The Biotechnology Facility will continue the studies to understand complex protein structures by having protein crystal growth as one of its two major program components. Cell tissue studies on mammalian tissue cultures and their response to microgravity will be supported by the second component of the program. The one-rack facility will contain support utilities for a variety of investigation-specific experiments and will become part of ISS in 1998.

The Microgravity Sciences Glovebox will provide the capability to manipulate samples within an enclosed environment and the flexibility for short-duration, rapid turn-around experiments. This glovebox will feature a command and monitoring panel and a video unit and will be accommodated in a modified ISPR. Although planned for development by ESA, baseline planning has it originally interfacing with the U.S. Laboratory Module with future accommodation being feasible in the JEM and COF.

Space Sciences

In keeping with the goals of the NASA program to understand the evolution and makeup of planetary systems, two space science experiments are planned that will utilize the opportunity of the long-duration collection times provided by the Mir platform to both capture cosmic dust particles and examine the efficacy of capture media. These fall within the external attachment payload category for the Phase 1 (Mir) portion of the program and are designated the Mir Sample Return Experiment and the Particle Impact Experiment. To date, one space science experiment has been selected to fly on the ISS in 2001 as an attached payload. A joint project of NASA and the U.S. Department of Energy, the Alpha Magnetic Spectrometer (AMS) experiment will study the properties and origin of cosmic particles and nuclei originating from outside our galaxy and look for antimatter and dark matter. Current plans call for flying the experiment on a Space Shuttle mission in 1998 as a precursor to the work on ISS and for operating the detector for three years on ISS before it is returned to Earth. The AMS experiment is an international collaboration of 37 universities and laboratories. Beyond these experiments, the NASA Office of Space Science, which is responsible for research in astrophysics, space physics, and planetary science, currently does not have plans to use ISS for its research.

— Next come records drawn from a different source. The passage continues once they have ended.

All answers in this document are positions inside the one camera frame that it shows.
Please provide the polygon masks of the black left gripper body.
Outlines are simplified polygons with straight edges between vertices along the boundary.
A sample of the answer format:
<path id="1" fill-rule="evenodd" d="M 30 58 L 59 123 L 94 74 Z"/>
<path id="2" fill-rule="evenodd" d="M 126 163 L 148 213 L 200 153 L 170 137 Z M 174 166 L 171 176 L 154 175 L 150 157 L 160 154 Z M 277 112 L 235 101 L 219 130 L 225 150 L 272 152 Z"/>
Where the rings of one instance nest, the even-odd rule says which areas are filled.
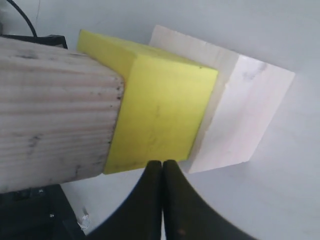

Earth Observations and Sciences

The ISS provides a platform for conducting ongoing Earth science programs for the NASA Mission to Planet Earth program. As noted earlier, ISS's inclination orbit (51.6o) permits frequent revisits to selected sites at the highly populated low and mid-latitudes. In addition, test sites can be imaged throughout the diurnal cycle, thereby permitting the investigation of short-lived phenomena such as the daily buildup of cloud cover or the response of vegetation undergoing drought stress. The Stratospheric Aerosol and Gas Experiment (SAGE) III is planned as an attached payload. Using the self-calibrating solar occultation technique, SAGE III will measure profiles of atmospheric aerosols, ozone, nitrogen dioxide, temperature, pressure, and water vapor. Lunar occultation observations will measure key nighttime species, nitrogen trioxide, and chlorine dioxide.

Space Technology Development

In order to increase commitment by U.S. industry and impact national competitiveness, commercialization and engineering will be allocated 40 percent of the resources for research by the time Phase 3 is reached in ISS development. This is reflected in a combination of research and development programs anticipated over the 1999-2002 time period incorporating a total of 33 space station racks, 13 in the U.S. Laboratory Module, 10 in the JEM and 10 in the ESA Attached Pressurized Module. Fourteen external sites with power and data will provide additional capability. An example of such an external payload is the Hydrogen Maser Clock.

Materials processing, biotechnology, materials and environmental effects and technology demonstrations will all be represented. A Commercial Protein Crystal Growth and a Generic Bioprocessing Apparatus will culminate many years of microgravity research experimentation by providing commercial products. Other planned commercial development programs include a demonstration of a solar-dynamic power module, processes for liquid-phase sintering, and superconductor materials in devices.